55 mg of L-leucyl-L-argininal dibutyl acetal hydrochloride was obtained.

Rf; 0.3 (same solvent as Example 1) [α] ²⁶ ₅₇₈ = -34.6° (C = 0.8, ACOH) FD-MS; m/z = 549 (M + H) ⁺ (100%),
550 (28.9%), 551 (6.5%), 447 (3.8
%) Experimental Example 1 Protease adsorbent prepared according to Example 1 10
ml was packed into a column and sufficiently buffered with 50mM trishydroxymethane-hydrochloric acid buffer adjusted to pH 7.5. Crude human urine kallikrein (specific activity) with a titer of 500 kallikrein units was then adjusted to pH 7.5.
A solution containing 1.7 kallikrein units/mg protein was passed through the column, and human urine kallikrein was adsorbed onto the adsorbent. Next, after washing the column with the above buffer solution, human urine kallikrein adsorbed on the column was desorbed using 0.2M citric acid, and the titer was 424.4 kallikrein units (specific activity 13.3 kallikrein units/
mg protein) was obtained. The recovery rate was 85%, and the specific activity increased about 8 times.
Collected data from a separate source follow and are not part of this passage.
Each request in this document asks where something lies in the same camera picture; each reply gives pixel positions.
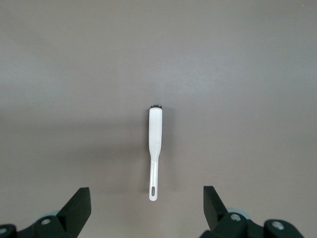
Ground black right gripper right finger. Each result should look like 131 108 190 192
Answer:
200 185 305 238

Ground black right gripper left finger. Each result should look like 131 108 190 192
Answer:
0 187 92 238

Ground beige hand brush black bristles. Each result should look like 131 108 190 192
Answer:
148 105 163 202

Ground brown table cover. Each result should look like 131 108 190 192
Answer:
0 0 317 238

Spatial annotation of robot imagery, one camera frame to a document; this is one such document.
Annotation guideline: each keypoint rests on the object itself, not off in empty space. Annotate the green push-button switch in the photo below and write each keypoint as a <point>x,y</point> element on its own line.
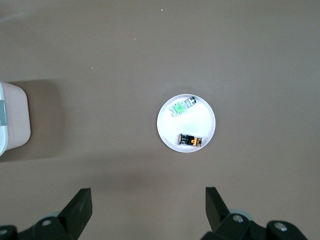
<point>181,107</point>

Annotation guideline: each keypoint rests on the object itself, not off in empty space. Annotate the orange push-button switch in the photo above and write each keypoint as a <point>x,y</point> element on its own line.
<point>190,140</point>

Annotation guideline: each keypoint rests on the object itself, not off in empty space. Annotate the white lidded storage box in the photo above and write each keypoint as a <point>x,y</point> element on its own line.
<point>15,117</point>

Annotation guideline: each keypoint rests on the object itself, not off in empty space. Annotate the pink round plate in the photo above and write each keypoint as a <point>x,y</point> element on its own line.
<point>186,125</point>

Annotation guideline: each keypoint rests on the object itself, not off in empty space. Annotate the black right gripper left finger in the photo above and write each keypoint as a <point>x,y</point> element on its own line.
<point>75,212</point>

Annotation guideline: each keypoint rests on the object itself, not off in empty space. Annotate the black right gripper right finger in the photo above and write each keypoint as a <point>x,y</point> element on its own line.
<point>220,217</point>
Experimental Example 2 A column was filled with 10 ml of the protease adsorbent prepared in Example 2, and the pH was adjusted to 8.2. Sufficient buffering was performed with a 50mM trishydroxymethane-hydrochloric acid buffer (containing 0.02M calcium chloride). Then, the active tribucin content dissolved in 2 ml of the same buffer
10 mg of 75% commercially available trypsin was adsorbed. Next, the column was washed with the above buffer solution, and then trypsin adsorbed on the column was desorbed using 0.1M acetic acid. The activity was measured using benzoyl-L-arginine ethyl ester as a substrate. The purified trypsin had a purity of 95% and a recovery rate of 91%.

Claims (1)

[Claims] 1. General formula (In the formula, A represents a phenylglycyl group or a phenylalanyl group.) A protease adsorbent comprising an argininal derivative represented by the following formula bound to a water-insoluble carrier. 2 General formula (In the formula, A represents a phenylglycyl group or a phenylalanyl group, and R represents a lower alkyl group.) An argininal dialkyl acetal derivative represented by the following.